В абстрактных категориях есть нечто такое, что делает их очень привлекательными для мошенников. Дело не в том, что это понятия общие, способные охватить множество индивидуальных предметов, а в том, что, будучи абстрактными, они утратили непосредственную связь с предметами и в своем высоком парении не способны донести до нас, какие именно предметы они когда-то обозначали. И все же, подобно цветам из холодильника, они сохраняют прежний аромат и красоту. Мы продолжаем восхищаться ими, ничего не зная о тех широтах и тех садах, в которых они произрастали. Если затем лукавый торговец цветами скажет, что эти цветы, благоухавшие в роскошных садах под широким небом, выращены в его скромном хозяйстве, мы можем всерьез этому поверить.
Хитрость заключается в том, что, пока социальные понятия остаются замороженными абстракциями, их можно определять по собственному произволу. Небольшая группа людей может навязать выгодную для себя интерпретацию понятия и с помощью пропаганды всеми стилями речи внедрять это понятие в новом значении. Понятие, однако, сохраняет свое общественное звучание. В результате это общественное звучание окрашивает собой новое искаженное значение, и люди начинают воспринимать как истинное для всего общества то, что в действительности отвечает лишь скрытому интересу особой группы.

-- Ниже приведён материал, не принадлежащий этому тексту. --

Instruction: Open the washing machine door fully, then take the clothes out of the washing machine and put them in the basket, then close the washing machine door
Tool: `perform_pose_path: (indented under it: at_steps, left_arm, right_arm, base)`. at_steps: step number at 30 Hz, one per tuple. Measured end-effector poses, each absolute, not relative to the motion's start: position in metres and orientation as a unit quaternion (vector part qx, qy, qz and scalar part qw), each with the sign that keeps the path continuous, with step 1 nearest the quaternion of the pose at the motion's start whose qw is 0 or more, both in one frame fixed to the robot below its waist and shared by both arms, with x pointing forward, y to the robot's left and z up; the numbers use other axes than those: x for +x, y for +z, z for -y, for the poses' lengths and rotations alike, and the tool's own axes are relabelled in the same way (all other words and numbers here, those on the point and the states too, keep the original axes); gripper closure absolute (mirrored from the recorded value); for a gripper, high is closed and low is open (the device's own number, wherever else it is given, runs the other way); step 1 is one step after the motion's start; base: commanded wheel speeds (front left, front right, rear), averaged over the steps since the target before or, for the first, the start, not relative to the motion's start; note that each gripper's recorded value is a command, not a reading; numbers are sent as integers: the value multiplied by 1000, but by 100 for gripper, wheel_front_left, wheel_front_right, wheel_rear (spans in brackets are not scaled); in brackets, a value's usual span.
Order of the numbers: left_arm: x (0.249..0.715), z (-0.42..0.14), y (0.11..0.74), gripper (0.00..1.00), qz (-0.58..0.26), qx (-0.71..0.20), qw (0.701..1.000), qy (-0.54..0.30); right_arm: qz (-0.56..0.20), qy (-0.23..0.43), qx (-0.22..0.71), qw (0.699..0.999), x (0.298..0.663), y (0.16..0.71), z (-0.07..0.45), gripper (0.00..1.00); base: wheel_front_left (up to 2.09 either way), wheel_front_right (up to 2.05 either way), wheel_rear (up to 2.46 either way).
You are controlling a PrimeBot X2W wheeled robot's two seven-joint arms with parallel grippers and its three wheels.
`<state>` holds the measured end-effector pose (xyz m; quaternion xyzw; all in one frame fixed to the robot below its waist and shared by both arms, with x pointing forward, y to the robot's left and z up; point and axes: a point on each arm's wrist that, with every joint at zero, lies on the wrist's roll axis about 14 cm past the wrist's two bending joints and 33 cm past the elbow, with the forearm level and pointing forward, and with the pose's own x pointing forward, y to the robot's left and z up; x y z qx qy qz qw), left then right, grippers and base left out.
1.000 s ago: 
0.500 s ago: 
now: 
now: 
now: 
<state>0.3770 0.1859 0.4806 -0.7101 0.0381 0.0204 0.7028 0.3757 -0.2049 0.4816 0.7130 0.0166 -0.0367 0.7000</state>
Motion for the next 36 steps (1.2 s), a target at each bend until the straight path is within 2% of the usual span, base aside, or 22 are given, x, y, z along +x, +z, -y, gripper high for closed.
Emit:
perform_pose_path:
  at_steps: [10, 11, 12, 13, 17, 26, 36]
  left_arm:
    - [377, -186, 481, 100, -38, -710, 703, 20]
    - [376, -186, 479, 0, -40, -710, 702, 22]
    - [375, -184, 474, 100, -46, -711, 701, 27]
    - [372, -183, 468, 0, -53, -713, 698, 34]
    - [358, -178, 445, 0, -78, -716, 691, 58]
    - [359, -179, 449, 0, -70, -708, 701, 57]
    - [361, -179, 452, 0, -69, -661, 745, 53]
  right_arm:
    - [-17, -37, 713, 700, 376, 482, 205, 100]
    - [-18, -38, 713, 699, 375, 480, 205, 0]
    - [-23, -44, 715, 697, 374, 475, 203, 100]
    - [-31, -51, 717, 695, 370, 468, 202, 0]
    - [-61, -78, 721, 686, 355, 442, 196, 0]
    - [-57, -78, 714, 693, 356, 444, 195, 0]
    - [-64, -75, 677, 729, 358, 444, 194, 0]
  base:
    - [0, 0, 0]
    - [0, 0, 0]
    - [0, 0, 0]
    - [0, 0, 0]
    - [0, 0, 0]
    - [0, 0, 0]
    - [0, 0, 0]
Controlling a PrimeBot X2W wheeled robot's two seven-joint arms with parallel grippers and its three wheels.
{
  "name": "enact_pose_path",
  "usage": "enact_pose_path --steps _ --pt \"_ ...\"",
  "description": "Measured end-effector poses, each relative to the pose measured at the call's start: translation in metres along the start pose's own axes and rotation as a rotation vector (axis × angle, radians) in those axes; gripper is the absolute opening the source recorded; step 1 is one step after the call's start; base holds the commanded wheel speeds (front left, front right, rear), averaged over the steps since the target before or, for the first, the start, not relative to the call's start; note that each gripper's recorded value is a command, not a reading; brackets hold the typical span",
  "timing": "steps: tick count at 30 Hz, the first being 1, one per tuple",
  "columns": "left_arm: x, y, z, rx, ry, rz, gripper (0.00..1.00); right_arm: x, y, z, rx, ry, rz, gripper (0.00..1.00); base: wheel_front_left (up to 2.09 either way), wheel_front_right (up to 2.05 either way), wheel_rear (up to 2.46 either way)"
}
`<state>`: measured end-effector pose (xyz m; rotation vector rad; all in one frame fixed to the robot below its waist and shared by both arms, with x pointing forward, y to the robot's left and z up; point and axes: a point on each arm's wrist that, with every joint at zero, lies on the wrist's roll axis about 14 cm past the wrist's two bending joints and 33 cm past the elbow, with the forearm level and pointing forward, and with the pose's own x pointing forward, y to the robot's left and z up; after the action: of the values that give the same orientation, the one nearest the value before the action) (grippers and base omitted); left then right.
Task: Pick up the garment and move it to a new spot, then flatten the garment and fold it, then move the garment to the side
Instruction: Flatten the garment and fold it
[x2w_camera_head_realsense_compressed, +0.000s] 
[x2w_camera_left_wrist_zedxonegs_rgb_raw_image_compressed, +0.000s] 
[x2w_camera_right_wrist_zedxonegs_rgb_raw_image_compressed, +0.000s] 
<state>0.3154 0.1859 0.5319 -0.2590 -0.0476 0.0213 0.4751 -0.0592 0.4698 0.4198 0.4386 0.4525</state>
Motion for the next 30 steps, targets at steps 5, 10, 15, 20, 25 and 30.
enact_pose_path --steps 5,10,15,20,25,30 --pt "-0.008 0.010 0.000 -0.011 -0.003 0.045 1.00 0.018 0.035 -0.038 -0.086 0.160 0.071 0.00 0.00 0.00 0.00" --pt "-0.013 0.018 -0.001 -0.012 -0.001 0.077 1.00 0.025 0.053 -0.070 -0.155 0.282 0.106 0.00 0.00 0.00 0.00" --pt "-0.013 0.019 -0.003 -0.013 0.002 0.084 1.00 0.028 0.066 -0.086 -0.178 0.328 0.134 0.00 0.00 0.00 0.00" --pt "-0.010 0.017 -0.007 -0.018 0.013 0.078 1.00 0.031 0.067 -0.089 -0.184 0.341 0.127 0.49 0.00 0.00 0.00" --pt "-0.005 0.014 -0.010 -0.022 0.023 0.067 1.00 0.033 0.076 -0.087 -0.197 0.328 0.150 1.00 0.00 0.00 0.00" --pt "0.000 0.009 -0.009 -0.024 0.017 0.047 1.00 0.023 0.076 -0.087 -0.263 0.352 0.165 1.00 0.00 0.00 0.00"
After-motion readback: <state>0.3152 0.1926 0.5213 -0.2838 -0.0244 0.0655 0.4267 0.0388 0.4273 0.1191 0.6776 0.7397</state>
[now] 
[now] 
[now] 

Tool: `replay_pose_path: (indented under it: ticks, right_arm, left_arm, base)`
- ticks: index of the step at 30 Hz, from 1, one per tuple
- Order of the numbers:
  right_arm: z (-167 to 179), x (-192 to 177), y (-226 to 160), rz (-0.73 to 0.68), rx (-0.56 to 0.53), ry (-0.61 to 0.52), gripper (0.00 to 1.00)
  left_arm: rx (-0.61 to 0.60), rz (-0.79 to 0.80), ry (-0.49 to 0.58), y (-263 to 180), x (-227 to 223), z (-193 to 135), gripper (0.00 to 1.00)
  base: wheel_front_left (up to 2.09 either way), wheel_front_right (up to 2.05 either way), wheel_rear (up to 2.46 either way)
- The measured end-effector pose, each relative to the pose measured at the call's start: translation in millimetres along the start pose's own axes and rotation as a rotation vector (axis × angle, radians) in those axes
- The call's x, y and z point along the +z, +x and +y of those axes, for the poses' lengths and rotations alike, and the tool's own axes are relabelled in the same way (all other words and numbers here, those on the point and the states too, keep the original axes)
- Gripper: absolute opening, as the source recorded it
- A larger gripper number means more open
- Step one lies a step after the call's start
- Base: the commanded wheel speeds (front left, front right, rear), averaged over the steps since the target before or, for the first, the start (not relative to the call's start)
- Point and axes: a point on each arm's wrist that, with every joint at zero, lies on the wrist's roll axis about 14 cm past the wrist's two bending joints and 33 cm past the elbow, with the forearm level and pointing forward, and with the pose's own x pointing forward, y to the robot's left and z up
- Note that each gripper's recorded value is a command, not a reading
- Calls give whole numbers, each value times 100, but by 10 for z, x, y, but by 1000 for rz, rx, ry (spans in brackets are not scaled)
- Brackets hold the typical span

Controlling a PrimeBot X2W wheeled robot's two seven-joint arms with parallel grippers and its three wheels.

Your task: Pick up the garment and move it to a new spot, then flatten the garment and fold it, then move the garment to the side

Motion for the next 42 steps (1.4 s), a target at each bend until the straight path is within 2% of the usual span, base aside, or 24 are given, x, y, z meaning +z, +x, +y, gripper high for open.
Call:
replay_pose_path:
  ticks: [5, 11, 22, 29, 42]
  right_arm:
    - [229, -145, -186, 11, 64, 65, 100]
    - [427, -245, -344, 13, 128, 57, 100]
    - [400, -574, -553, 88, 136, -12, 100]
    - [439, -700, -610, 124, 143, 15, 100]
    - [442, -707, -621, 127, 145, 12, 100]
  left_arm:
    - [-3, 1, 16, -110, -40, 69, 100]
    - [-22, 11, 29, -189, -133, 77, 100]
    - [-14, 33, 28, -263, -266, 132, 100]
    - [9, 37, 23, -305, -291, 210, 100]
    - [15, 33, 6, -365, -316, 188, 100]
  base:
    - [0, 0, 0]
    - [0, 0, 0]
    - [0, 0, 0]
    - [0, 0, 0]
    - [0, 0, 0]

Думаю, что всего убедительней это можно показать на понятии свободы. Властителям общества вполне естественно считать свободу несостоятельностью собственных действий. Если им удастся убедить остальных членов общества принять такое определение свободы и все-таки считать хорошей вещью, то это будет означать, что они сделали все необходимое для оправдания своего господства в глазах общественности. Чего-то подобного уже и добились монополисты и руководители картелей, сумевшие все виды своей экономической деятельности прикрыть почетным титулом "свободного предпринимательства". Существуют и другие столь же избитые наименования. Они так набили оскомину, что изрекающий их представляется человеком-автоматом, которого зарядили каким-нибудь десятком фраз. Но повторение, коробящее одних, убеждает других; соответственно каждое употребление подобной фразы становится еще одним кирпичиком в стене, охраняющей понятие от непосвященных.
Однако используемые властителями абстракции могут обернуться и против них самих. Та же неопределенность значения, которая позволяла правителям аннексировать понятие в своих целях, позволяет и народу поступить с ним точно так же. И вот уже все члены общества интерпретируют понятие по-своему, исходя из собственного опыта: они начинают трактовать свободу как некоторую возможность собственного участия в контроле над национальной экономикой. Немного найдется правителей, готовых одобрить подобную трактовку. Когда престиж старой идеи начинает окрашивать понятие в новом его значении, до властителей доходит, что они невольно вооружали народ боевым лозунгом. Оказывается, они подняли против себя врагов, организовали их и даже снабдили словами для воззваний.
Теперь приходится обращаться с понятиями более тонко. Если народ ухватился за какую-то идею как выражение его насущных потребностей, этой идее надо противопоставить другую. Если, например, идея равенства выразила чаяния народа, как это случилось в конце XVIII в., тогда правители пытаются заменить ее другой идеей, не менее престижной, но менее демократической по содержанию. И вот мы слышим невозмутимый голос Иеремии Бентама, который говорит: "Равенство не следует поощрять, за исключением случаев, когда оно не угрожает безопасности, не идет вразрез с ожиданиями, порождаемыми законом, и не расстраивает установившегося порядка распределения"[107]. Иными словами, – а Бентама всегда приходится перефразировать – равенство вполне заслуживает похвалы, пока никоим образом не влияет на существующее имущественное распределение.
О каком равенстве идет здесь речь? О равенстве, какое бывает среди рабочих. Ясно, что этим понятием не изобразишь отношения между предпринимателями-конкурентами, каждый из которых стремится урвать все, что может, а еще в меньшей степени отношения между рабочими и работодателями. "Если бы трудолюбивым, – говорит Бентам, козыряя уже тогда избитым доводом, – жилось не лучше, чем бездельникам, то не было бы смысла быть трудолюбивым".